● Dataset section:
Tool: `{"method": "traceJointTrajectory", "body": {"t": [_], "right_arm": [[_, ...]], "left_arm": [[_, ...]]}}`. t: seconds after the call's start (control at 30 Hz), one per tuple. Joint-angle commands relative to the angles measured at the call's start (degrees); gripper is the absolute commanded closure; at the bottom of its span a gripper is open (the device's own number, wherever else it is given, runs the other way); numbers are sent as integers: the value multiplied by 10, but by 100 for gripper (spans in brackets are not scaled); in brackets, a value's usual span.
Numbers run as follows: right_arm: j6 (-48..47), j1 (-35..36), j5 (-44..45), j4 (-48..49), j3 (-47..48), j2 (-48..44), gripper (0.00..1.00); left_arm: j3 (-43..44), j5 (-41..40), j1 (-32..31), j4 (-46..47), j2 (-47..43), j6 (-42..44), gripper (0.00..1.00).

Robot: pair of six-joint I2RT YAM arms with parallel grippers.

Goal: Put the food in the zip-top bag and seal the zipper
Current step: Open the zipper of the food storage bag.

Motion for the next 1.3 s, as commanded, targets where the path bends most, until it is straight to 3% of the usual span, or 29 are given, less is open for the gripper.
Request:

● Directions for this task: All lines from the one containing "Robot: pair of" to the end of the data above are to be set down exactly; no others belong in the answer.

● Output of the task:
Robot: pair of six-joint I2RT YAM arms with parallel grippers.

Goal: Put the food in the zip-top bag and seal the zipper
Current step: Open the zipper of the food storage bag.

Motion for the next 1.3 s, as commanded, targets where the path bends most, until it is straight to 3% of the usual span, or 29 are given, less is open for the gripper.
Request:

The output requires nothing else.